Türk siyasetinin ibresinde kayma:
Türkiye’deki siyasi ibre, Meşrutiyet ile birlikte batı’nın ideoloji ve felsefelerine doğru kayarak, kendi fikir ve sistem özelliğinden kopmuştur. Sürekli batılı ideolojik ve sosyolojik fikirler yabancı doktrinlerin üstünlük mücadelesi ile mücadeleyi yürüten siyasi partiler, halkın değerleriyle ilgisiz politik hedefleri ön plana almıştır. Siyasi görüşlerin çoğu, kültür, gelenek ve ahlaki değerlerimiz ile bağlantı kuramadığı için, halk üzerinde sürekli etkili olamamakta, siyasi düşüncelerde sürekli değişikliler yaşanmaktadır. Bazıları ise, kültürel ve ahlaki değerler ile bağlantı kurmakla birlikte, sistem ve uygulama olarak, bir türlü değerlerin gerçekleşmesini sağlayamamaktadırlar. Bir diğer ifade ile, siyasi hareketler kendi fikir ve ahlaki kaynaklarımız ile bir türlü irtibat kuramamaktadırlar..

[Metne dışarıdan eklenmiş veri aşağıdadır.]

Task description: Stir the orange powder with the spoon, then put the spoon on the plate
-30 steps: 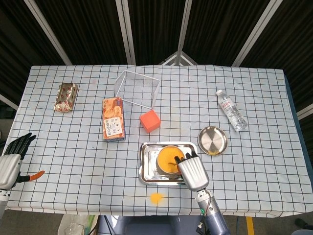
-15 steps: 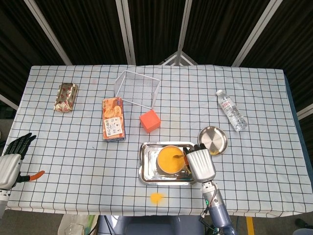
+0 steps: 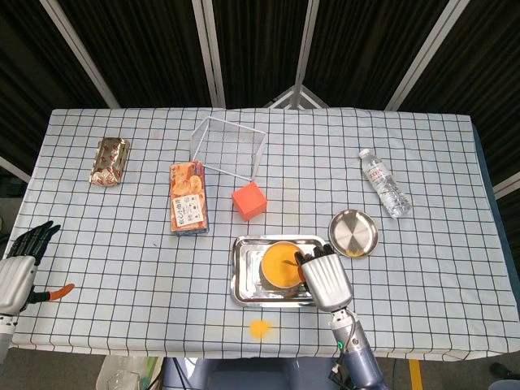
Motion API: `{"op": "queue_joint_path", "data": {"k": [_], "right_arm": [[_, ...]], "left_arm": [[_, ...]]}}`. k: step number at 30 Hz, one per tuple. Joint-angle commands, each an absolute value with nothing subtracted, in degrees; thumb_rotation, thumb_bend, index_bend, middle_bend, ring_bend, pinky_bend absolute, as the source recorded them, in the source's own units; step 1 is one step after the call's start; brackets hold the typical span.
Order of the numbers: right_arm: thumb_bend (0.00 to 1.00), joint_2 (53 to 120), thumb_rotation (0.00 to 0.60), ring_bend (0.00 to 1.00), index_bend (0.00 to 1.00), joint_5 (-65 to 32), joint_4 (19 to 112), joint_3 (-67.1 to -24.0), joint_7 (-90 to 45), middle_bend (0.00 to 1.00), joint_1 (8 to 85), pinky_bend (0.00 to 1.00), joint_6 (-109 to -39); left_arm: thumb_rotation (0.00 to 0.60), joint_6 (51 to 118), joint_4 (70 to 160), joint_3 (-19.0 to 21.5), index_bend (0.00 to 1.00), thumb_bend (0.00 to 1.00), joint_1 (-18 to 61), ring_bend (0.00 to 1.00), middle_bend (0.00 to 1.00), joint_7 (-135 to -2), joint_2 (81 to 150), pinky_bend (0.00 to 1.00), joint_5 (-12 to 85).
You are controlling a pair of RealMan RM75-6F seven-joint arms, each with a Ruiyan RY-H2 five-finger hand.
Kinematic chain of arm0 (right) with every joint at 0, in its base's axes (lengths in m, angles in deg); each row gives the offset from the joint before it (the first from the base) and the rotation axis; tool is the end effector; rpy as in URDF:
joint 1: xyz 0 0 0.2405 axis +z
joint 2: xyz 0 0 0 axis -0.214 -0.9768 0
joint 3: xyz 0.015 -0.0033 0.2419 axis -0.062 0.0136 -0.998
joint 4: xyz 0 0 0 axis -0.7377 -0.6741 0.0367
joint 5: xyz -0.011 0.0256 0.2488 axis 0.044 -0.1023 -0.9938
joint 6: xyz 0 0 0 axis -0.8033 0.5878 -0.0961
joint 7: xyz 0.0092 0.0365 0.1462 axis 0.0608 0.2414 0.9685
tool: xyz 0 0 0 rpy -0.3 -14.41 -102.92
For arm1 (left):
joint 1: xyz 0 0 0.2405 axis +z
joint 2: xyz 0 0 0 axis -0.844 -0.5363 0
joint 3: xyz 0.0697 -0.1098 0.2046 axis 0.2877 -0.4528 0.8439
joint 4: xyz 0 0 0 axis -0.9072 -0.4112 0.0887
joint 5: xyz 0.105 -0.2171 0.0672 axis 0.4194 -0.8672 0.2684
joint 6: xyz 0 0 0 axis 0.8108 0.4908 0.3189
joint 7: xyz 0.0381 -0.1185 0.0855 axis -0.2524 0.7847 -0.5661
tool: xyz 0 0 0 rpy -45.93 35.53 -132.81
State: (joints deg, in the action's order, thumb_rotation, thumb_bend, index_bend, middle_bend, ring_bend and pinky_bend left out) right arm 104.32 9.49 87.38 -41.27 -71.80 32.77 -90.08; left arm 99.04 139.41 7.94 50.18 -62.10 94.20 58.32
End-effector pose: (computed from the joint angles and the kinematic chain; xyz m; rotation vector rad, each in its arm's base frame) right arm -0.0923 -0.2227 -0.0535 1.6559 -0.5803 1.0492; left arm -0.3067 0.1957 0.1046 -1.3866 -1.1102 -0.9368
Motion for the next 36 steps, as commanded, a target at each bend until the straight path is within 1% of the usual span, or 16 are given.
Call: {"op": "queue_joint_path", "data": {"k": [1, 8, 14, 25, 36], "right_arm": [[0.71, 104.6, 0.600, 0.59, 0.93, 9.7, 87.0, -42.0, -71.9, 0.77, 33.2, 0.52, -90.0], [0.71, 104.9, 0.600, 0.59, 0.93, 9.5, 85.4, -44.1, -71.1, 0.77, 34.0, 0.52, -90.3], [0.71, 104.9, 0.600, 0.59, 0.93, 9.1, 83.2, -44.2, -69.2, 0.77, 34.0, 0.52, -90.6], [0.71, 105.5, 0.600, 0.59, 0.93, 8.6, 80.3, -41.7, -66.8, 0.77, 32.8, 0.52, -90.6], [0.71, 105.9, 0.600, 0.59, 0.94, 10.8, 82.7, -38.1, -65.3, 0.77, 31.6, 0.52, -91.1]], "left_arm": [[0.600, 99.0, 139.4, 7.9, 0.00, 0.00, 50.2, 0.00, 0.00, -62.1, 94.2, 0.00, 58.3], [0.600, 98.8, 139.3, 7.9, 0.00, 0.00, 50.1, 0.00, 0.00, -62.0, 94.2, 0.00, 58.2], [0.600, 98.8, 139.4, 8.0, 0.00, 0.00, 50.1, 0.00, 0.00, -62.1, 94.2, 0.00, 58.3], [0.600, 98.7, 139.4, 8.0, 0.00, 0.00, 50.1, 0.00, 0.00, -62.4, 94.3, 0.00, 58.2], [0.600, 98.8, 139.4, 8.0, 0.00, 0.00, 50.1, 0.00, 0.00, -62.2, 94.3, 0.00, 58.3]]}}
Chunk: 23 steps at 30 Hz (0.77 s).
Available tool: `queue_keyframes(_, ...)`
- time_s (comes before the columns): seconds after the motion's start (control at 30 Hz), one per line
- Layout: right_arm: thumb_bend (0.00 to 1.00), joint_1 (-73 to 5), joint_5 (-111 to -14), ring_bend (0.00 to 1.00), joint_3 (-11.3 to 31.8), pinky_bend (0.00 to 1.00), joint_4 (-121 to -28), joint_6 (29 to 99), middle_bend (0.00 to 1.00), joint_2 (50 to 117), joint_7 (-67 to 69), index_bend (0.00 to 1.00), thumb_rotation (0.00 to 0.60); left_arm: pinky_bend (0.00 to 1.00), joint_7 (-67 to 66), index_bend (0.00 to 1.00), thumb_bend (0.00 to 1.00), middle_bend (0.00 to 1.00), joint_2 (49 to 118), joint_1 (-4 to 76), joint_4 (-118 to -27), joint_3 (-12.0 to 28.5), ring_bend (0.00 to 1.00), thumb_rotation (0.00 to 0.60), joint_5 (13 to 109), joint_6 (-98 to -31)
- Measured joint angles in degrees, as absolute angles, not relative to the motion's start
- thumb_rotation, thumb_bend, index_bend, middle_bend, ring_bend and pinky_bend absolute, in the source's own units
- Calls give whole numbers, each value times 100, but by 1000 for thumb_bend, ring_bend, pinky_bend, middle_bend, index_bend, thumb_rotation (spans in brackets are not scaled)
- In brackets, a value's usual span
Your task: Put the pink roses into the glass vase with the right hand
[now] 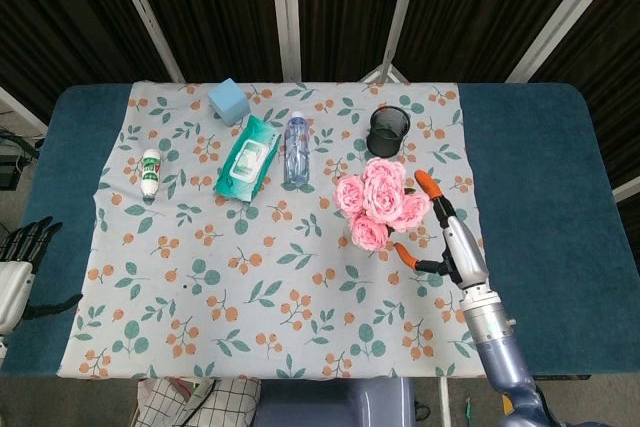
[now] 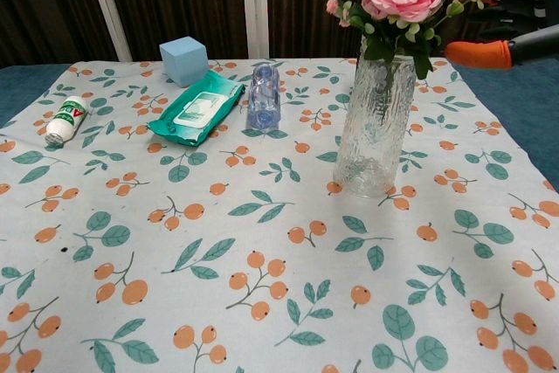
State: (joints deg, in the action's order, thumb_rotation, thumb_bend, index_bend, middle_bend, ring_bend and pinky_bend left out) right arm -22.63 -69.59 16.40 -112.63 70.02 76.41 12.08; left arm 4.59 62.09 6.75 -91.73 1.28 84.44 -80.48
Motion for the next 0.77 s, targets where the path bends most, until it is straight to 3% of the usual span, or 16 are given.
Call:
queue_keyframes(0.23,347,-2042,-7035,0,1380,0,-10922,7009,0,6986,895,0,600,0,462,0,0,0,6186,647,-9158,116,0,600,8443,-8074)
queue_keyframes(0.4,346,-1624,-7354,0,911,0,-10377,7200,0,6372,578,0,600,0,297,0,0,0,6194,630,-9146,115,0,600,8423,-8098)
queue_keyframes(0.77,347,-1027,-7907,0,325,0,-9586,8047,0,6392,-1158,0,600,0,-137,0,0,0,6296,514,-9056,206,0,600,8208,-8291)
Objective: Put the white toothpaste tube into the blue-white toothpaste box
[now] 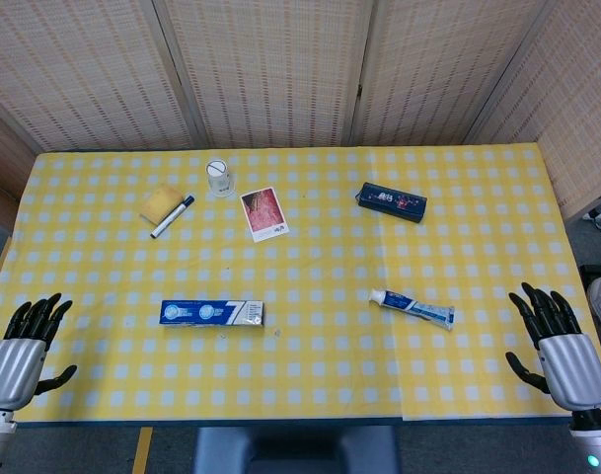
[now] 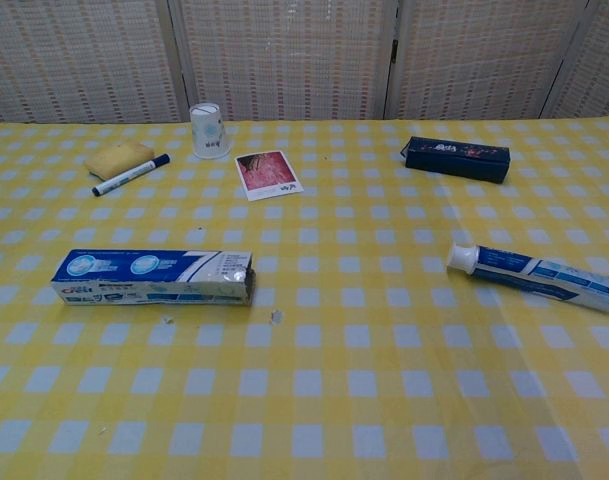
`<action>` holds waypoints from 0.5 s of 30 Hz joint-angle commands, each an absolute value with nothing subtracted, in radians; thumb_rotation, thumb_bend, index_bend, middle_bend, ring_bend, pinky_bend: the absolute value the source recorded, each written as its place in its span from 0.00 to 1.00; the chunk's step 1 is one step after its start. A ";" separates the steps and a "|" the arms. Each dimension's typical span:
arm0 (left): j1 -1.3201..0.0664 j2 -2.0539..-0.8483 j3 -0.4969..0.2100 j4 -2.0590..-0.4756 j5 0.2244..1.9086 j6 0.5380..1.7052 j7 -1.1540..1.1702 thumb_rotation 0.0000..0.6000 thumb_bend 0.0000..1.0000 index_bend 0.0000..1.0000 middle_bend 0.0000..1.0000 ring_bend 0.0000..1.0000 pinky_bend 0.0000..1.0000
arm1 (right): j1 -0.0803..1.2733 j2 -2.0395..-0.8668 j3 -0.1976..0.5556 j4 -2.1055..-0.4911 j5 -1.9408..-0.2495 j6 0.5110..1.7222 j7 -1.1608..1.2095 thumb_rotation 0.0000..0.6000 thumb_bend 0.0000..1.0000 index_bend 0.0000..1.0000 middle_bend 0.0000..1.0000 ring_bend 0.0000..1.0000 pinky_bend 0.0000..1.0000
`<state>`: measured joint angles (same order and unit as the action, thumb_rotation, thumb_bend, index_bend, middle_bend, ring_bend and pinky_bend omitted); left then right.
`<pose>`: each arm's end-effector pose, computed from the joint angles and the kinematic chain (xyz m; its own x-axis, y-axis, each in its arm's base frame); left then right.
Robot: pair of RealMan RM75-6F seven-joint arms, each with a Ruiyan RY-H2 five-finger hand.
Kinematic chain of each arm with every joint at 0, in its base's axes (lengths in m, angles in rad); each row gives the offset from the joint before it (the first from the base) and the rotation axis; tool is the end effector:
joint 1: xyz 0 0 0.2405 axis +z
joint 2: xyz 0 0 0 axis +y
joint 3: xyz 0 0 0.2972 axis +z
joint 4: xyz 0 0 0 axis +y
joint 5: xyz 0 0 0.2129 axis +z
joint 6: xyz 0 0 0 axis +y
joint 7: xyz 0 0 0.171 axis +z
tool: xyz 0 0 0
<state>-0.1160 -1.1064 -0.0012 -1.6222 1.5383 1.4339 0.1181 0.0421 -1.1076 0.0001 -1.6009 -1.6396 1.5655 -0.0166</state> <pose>-0.3434 0.2108 0.1596 0.5114 0.0794 0.8557 0.8588 -0.0837 -0.5054 -0.3374 -0.1850 0.1743 0.4348 0.0143 0.9004 -0.8947 -0.1066 0.4337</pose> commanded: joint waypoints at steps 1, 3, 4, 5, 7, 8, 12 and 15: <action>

Siyaset, fikirlerin yedeğinde gitmek zorundadır:
Siyaset; günübirlik demogoji veya çatışma zemini olarak kaldığı müddetçe, ne toplumu anlamak ve ne de halkın temel meselelerine eğilebilme imkanına sahip olamamaktadır.
Halkı, sadece “oy merkezi” olarak gören, halkı; kendi politika ve düşüncelerini destekleme potansiyeli şeklinde anlayan siyasi hareket, aslında halkından kopmuş; onu bir araç haline getirmiştir.
Günümüzde demokrasi kelimesinin bol bol söylenmesine karşılık, demokrasinin en önemli mekanizması olan “istişare” yani danışma sistemi, bir türlü işleyememektedir. Aslında, İslam yönetim sisteminde temel bir fonksiyon olan istişare, tarih boyunca bu sistemi koruyan en büyük güvence olmuştur. Özellikle istişare, kur’an da “vazgeçilemez bir sistem” olarak açıklanmaktadır. Fakat, bugün ne yazık ki; kendini dindar, muhafazakar kabul edenler bile, istişare mekanizmasını işletememektedirler. Ben, bu sapma hadisesinin; siyasetin fikri ve ahlaki yönünün eksikliğine bağlıyor ve fikri olgunlaşma gerçekleşmedikçe, siyasetin kişi ve grup menfaatlerine bağlı kalacağını düşünüyorum.
Halkın, siyasi görüşlerini; partici bir çerçevede değil; fikir ve ahlak temelinde görerek olaylara bu şekilde bakıp, siyaseti; kendi asıl fonksiyonuna döndürecek sorumluluğu ulaşması gerektiğini belirtmek durumundayım. Aksi halde, siyasi oyun ve kavgalar ile gerçekleşe siyasete, seyirci kalmak zorunda olacağız.